Let‘s consider the cases now of a bar girl who was hunted down by the private investigator for doing what comes naturally. I actually know people who were on both sides.
The first was an investigator who I’ll call Bert, who’d come to Thailand and had run out of money; largely having spent it in bars on booze and ladies. He was a cruiser of Bangkok venues like Nana Plaza, Thermae, Soi Cowboy, The Grace Hotel, Hard Rock Cafe, Novotel, Spazzo’s, Riva’s, The Soi 7 Beer Garden, and the beer and go-go bars in Patpong, so he was well versed in all the right places to find girls-on-the-game.
One day, bemoaning his lot, he was approached by a gay in a bar and asked if he’d like to spy on “errant girls” (his phrase) for their absent boyfriends who were sending money back to them from overseas. The idea was to find out if they’d kept their agreement not to return to the bars and if they went “off”. It was money for old rope, so obviously he agreed to become what he called a “ferret”, which is an animal that’s particularly good at hunting in secret places, so I’m told.
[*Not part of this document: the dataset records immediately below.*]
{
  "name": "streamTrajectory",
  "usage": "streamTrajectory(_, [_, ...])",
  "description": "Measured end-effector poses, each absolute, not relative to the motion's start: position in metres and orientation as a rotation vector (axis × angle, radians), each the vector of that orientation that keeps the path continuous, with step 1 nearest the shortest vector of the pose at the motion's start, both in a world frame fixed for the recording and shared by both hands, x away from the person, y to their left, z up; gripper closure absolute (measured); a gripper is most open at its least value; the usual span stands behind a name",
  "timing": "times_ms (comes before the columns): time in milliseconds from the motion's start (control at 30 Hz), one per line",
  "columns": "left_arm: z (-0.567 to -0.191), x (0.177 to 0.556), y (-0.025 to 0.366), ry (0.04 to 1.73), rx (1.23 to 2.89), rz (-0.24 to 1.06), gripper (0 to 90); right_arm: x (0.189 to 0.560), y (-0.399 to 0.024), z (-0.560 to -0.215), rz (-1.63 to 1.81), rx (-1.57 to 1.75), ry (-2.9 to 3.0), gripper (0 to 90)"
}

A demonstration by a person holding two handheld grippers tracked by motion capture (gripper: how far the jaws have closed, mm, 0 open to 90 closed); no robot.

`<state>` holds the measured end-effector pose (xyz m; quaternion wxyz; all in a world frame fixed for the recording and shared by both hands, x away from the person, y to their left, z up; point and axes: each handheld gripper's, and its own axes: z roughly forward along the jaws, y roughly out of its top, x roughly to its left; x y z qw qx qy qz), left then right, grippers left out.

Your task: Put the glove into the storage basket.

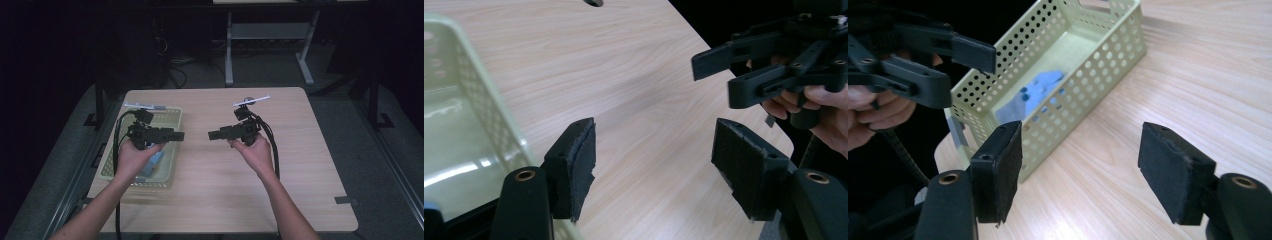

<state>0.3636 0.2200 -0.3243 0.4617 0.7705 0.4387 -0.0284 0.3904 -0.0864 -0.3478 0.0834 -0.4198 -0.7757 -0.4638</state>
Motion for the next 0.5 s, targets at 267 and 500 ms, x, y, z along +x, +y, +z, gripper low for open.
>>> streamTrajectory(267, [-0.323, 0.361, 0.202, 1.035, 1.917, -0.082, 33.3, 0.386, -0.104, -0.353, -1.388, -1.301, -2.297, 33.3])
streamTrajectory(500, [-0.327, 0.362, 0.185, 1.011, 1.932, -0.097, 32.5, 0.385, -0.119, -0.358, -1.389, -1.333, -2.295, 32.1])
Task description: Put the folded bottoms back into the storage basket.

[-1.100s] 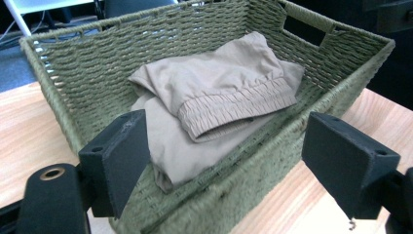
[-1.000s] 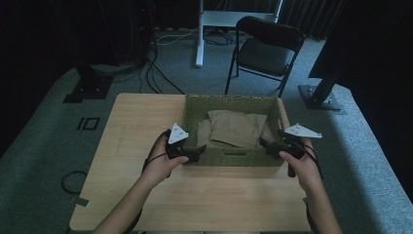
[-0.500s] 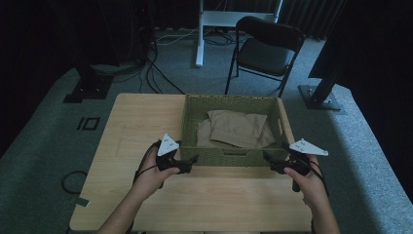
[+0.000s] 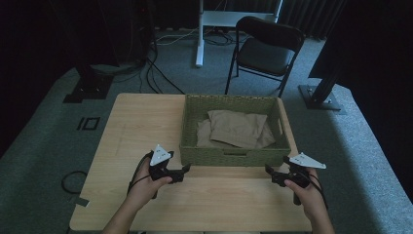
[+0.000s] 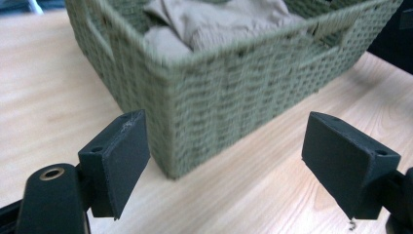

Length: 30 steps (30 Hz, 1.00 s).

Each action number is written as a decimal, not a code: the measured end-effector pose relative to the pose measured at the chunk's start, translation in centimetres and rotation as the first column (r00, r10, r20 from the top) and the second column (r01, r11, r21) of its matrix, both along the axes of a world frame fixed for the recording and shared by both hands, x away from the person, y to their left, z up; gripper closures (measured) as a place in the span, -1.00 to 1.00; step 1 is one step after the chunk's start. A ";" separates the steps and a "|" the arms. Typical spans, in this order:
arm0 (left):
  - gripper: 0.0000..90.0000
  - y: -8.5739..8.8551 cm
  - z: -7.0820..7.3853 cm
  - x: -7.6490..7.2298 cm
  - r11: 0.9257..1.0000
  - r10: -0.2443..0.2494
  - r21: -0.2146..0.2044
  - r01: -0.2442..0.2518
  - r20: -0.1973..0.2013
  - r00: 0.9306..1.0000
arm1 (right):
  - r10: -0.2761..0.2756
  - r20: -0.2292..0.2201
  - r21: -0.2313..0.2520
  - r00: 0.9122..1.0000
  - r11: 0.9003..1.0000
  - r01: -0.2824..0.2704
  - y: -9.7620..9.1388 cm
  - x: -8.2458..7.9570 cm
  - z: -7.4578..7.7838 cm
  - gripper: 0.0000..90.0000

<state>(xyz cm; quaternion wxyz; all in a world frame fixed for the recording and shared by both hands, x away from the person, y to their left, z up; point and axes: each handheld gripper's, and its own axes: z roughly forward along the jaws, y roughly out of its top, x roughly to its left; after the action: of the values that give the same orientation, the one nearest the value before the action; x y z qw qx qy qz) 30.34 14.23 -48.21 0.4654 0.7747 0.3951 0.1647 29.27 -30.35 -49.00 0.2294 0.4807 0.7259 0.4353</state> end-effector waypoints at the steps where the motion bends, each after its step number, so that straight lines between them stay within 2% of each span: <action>1: -0.59 0.1 -0.3 0.0 1.000 -0.002 0.006 0.002 -0.009 1.000 | -0.005 -0.006 -0.002 1.000 1.000 0.005 -0.1 0.0 -0.4 -0.68; 9: -0.59 0.9 -2.6 -0.1 0.999 0.021 0.026 -0.019 -0.055 0.998 | -0.046 -0.056 -0.021 0.997 0.999 0.045 -0.7 0.1 -2.8 -0.68; 13: -0.59 1.3 -3.8 -0.3 0.997 0.045 0.067 -0.039 -0.094 0.995 | -0.075 -0.071 -0.046 0.995 0.996 0.071 -1.2 0.2 -3.8 -0.68; 15: -0.59 1.7 -4.3 -0.3 0.996 0.061 0.074 -0.052 -0.113 0.992 | -0.083 -0.079 -0.059 0.993 0.995 0.078 -1.4 0.1 -4.3 -0.68; 25: -0.59 2.9 -5.6 -0.6 0.990 0.116 0.094 -0.104 -0.136 0.984 | -0.120 -0.131 -0.100 0.984 0.989 0.107 -1.9 0.1 -6.1 -0.67; 30: -0.59 3.4 -6.6 -1.1 0.985 0.152 0.108 -0.136 -0.156 0.976 | -0.141 -0.141 -0.138 0.980 0.983 0.122 -2.1 0.1 -6.5 -0.66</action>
<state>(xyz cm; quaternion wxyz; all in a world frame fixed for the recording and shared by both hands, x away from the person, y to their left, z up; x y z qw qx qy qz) 29.24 17.59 -54.79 0.3800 0.7766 0.4786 0.1529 29.37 -32.46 -55.53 0.2330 0.5432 0.7343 0.3339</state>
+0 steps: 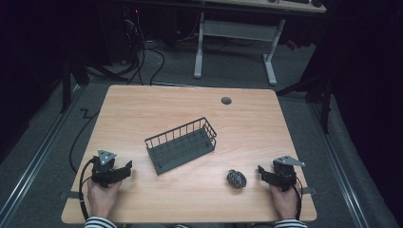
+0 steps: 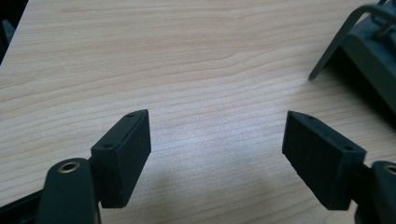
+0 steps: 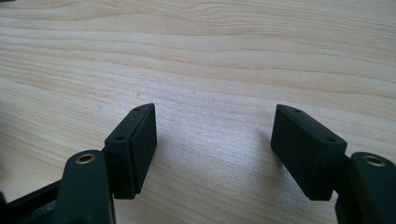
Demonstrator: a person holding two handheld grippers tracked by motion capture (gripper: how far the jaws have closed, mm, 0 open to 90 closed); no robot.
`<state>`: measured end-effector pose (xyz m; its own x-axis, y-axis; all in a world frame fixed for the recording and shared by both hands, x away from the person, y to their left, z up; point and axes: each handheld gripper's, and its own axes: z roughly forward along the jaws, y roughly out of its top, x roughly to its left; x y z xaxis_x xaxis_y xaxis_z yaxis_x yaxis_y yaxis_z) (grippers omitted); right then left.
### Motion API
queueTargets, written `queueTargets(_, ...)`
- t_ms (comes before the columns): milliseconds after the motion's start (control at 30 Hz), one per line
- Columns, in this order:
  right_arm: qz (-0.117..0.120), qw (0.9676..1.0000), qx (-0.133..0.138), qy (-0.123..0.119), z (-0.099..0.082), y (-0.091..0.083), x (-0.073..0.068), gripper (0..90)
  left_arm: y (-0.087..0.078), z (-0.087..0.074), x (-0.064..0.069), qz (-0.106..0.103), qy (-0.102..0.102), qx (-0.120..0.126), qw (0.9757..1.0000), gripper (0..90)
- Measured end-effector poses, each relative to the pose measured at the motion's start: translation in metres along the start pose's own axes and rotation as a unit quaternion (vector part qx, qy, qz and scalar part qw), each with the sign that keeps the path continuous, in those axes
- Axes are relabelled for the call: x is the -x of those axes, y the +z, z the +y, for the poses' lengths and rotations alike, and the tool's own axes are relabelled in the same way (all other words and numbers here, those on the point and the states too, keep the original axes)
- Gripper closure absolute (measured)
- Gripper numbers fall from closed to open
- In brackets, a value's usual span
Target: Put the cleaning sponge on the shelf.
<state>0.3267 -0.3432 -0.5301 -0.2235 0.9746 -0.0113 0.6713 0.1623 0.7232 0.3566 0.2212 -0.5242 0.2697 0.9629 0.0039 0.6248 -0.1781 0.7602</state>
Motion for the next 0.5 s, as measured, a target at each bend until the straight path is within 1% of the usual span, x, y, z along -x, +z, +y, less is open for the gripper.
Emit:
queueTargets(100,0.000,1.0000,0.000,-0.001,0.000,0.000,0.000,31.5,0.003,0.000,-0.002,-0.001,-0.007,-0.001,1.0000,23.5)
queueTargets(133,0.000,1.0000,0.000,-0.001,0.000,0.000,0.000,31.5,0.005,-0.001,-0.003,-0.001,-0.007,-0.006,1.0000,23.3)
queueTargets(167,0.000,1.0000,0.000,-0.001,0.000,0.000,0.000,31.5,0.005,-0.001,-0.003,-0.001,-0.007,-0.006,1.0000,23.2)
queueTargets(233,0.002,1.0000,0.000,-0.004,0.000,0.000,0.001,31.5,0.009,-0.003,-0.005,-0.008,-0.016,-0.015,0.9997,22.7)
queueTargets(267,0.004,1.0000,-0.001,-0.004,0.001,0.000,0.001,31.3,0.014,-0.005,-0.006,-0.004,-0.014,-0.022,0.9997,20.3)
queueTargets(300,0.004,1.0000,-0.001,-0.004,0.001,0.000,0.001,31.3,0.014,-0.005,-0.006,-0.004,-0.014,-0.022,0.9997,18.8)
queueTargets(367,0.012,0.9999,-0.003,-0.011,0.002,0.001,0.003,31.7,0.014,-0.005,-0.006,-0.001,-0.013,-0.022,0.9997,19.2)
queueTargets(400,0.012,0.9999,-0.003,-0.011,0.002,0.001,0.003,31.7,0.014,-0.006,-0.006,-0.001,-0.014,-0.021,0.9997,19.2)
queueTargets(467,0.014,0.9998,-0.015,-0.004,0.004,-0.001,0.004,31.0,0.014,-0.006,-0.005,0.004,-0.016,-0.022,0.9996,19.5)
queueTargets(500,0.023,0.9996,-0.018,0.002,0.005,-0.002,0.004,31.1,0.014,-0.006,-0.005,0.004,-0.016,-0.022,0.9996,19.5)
He apparently did 3 stages of checking-up. The first involved being equipped with a photo of the girl in question and then going around the bars she’d previously worked at and if she was found, actually visiting the girl’s bar in person to find out if she was bar-fineable. The investigator, let’s call him a Private Dick, goes back twice and takes photos with his phone to prove she’s working.
The second was for the Private Dick to actually pay the bar-fine and take the girl to a hotel. He told me they were supposed to make an excuse and leave before it came to sex, but quite often he did actually have sex. The Dick is also supposed to take photos inside the hotel, too.
The next little story is about a very enterprising bar girl who had to “run the gauntlet” (a Private Dick’s phrase) of a private detective. Her name for this story is Daeng and she had a farang boyfriend from the US, Bill, who was sending her 25,000 baht a month to keep out of the bars, keep herself and send money home for her family. Daeng actually lived with a Thai man, Lek, who didn’t work himself, but lived off her earnings, any earnings. When her boyfriend Bill phoned her she’d make sure only she answered the phone and that Lek shut up when she was on the phone. However, Daeng had a heavy Yah Bah and Ice habit and effectively spent all her money, to the extent that she had to pawn her phone. Lek had already made her pawn all the gold that Bill had given her. Inevitably, when Bill couldn’t contact her, he started to get suspicious. She told him she’d lost her phone and would he mind sending her more money to buy a new one, which he did, but he then started to phone her at bar times from 7.30pm to 2am. Obviously, this was a slight problem, involving her having to go into a relatively quiet side room, put a blanket over her head and speak softly, making sure no one came in.
Daeng began to take precautions in case Bill sent the ferrets out after her. She told all her sisters-in-charms not to speak to strangers about her and to tell her if anyone came in the bar asking after her. She even dyed her hair blonde, using a lot of make-up so she wouldn’t look like her photos that she knew Bill had of her because she’d given him several. Her life became a true ordeal where she had to interrogate all the guys that wanted to take her “off” to make sure they weren’t ferrets. If they were over-inquisitive, she just refused to go “off” with them. This meant her weekly average really declined and Lek started to get heavy, beating her up because she wasn’t bringing in enough money to support his drug habit. He’d already spent almost all the money Bill sent every month, leaving very little for Daeng to send home or live on. She tried to get rid of him, but he had all the characteristics of a leach, bloodsucking and was difficult to throw off; she didn’t attempt the tried and tested way, trying to burn him off with a cigarette-end though for fear of what he’d do to her.
Now you might be very righteous about bar girls who do this sort of thing, but you have to understand where they’re coming from. And Bert, the ferret, told me he’d also been hired to spy on farang men who were short timing around the favourite venues. They were total idiots when it came to trying to disguise their deceits. So, at the end of the day, let’s give them both, the bar girls and the straying farangs a bit of rope. They are only doing what comes naturally after all and if you’re foolish enough to lavish vast sums of money on bar-girls, what do you expect?